A cultura do desempenho medíocre


Apesar dos protestos, principalmente por parte de quem de forma usual consegue defender bem o seu espaço, o fato é que o país está, sim, em dívida com vários grupos sociais, o que em tese justificaria, na realidade, até a ampliação das políticas de ações afirmativas como, por exemplo, a de quotas para estudantes em instituições públicas. O problema não está neste ponto, de fato, diz respeito a um aspecto que tais políticas não conseguem remover: a cultura do desempenho medíocre. Por mais chocante que possa parecer a assertiva, é difícil resistirmos à constatação de que apenas colocar o aluno na universidade não irá mudar o quadro, servindo apenas para mascarar a situação. Só que curiosamente o déficit de qualidade não afeta somente os beneficiários dessas medidas afirmativas. Há um verdadeiro contingente que chega à graduação, não só oriundo da escola pública, sem ter sequer a mínima condição de permanecer na universidade, muitas vezes fazendo-o apenas devido ao frágil processo de avaliação a que é submetido. Creio que medidas pontuais não serão o bastante para a neutralização do problema, mas poderia ser uma boa alternativa se começássemos a tratar as pessoas com maior respeito por sua dignidade, o que certamente não acontece quando se converte um adulto de quase trinta anos em "jovem" ou um de virtualmente dezoito, em "adolescente" - como o governo tem feito.

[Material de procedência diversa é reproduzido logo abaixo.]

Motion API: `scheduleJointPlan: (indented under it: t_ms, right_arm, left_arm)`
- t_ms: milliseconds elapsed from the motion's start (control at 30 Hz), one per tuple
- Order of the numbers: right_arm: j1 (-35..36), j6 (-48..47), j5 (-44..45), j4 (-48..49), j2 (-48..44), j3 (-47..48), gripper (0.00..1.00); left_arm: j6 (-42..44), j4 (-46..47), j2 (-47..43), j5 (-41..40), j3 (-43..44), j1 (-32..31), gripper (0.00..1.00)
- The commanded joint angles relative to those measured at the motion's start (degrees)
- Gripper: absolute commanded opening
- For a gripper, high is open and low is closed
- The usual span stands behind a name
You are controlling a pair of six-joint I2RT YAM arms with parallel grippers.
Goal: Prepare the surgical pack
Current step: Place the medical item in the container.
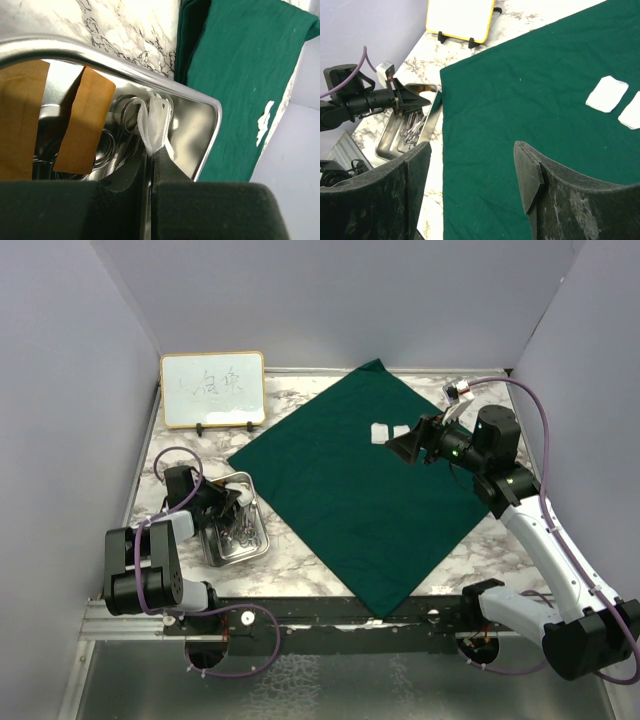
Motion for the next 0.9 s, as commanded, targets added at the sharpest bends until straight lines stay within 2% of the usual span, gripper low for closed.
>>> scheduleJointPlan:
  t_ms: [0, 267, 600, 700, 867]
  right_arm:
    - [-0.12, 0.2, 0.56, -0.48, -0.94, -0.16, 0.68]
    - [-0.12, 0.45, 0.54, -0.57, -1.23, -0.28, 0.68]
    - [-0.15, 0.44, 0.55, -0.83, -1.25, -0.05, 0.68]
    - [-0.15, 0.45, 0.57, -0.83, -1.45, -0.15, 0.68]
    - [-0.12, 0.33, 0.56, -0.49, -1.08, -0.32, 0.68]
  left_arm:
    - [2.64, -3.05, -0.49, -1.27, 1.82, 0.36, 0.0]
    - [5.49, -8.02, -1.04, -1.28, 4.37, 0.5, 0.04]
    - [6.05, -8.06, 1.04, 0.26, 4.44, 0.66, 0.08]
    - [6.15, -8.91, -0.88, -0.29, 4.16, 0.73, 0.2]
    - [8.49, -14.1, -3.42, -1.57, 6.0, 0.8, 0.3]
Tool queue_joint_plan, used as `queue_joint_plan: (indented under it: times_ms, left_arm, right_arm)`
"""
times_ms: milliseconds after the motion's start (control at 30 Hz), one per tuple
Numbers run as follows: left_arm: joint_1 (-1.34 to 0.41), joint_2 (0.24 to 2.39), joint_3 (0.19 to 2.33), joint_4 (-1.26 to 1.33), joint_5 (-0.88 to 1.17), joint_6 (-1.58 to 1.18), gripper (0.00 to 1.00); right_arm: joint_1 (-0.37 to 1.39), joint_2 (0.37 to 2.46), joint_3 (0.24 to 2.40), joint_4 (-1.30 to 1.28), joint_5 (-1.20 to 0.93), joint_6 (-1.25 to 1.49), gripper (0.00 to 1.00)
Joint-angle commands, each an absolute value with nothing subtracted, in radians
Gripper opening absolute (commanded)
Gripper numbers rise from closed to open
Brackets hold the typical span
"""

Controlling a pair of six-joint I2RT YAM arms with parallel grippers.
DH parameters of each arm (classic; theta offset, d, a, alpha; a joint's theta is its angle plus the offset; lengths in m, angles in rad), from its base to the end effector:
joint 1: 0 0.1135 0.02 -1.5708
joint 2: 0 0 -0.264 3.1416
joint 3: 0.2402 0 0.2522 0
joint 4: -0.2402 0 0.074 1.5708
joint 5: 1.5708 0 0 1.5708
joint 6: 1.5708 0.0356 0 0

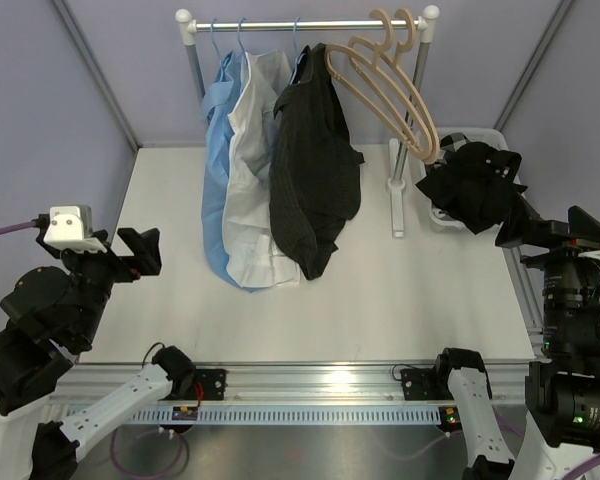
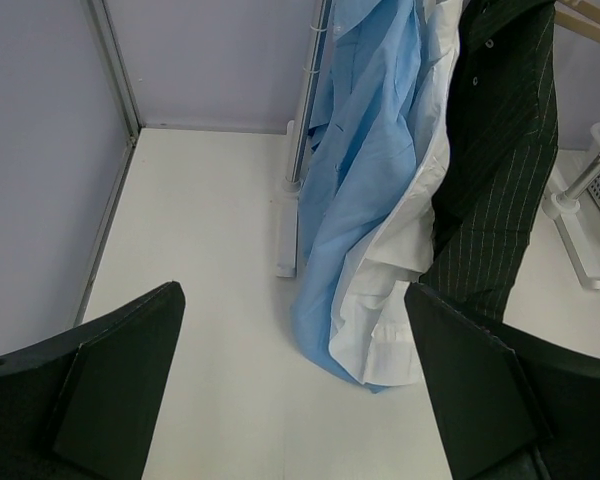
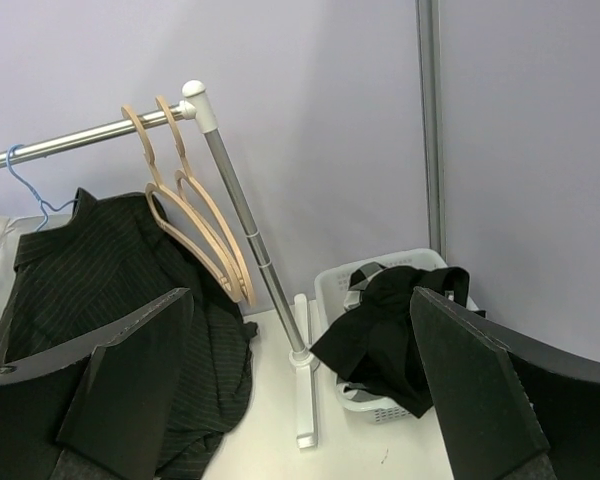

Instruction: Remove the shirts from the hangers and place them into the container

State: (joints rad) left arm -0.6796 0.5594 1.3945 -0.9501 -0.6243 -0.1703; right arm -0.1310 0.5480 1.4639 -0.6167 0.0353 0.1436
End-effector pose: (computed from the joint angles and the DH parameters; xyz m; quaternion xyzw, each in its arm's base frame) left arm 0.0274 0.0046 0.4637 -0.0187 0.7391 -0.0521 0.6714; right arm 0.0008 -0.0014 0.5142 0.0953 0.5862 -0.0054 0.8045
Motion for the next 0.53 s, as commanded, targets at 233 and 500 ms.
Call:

Nossos pais e avós possivelmente tenham cometido excessos em nossa educação e formação, já que trabalharam com os recursos que tinham recebido. Entretanto a superproteção dispensada às gerações subsequentes acabaram tendo um efeito pernicioso: temos visto nossos jovens privados do direito de amadurecer. Considerando que o adulto tardio, se é que, de fato, alcançará a maturidade em plenitude, é o mesmo que atuará na formação dos que chegam aos bancos acadêmicos, o circo está completo. Não há exame de avaliação que conseguirá mudar isto, nem pesquisa nacional ou internacional - só a maquiagem de indicadores. Quem perde com este pastelão? Bem, além do próprio sujeito, que não terá como recuperar o tempo perdido, toda a sociedade, visto que estará privada de cidadãos e profissionais de primeira linha. Depois não adianta choramingar por quase ninguém ter real interesse no bem comum.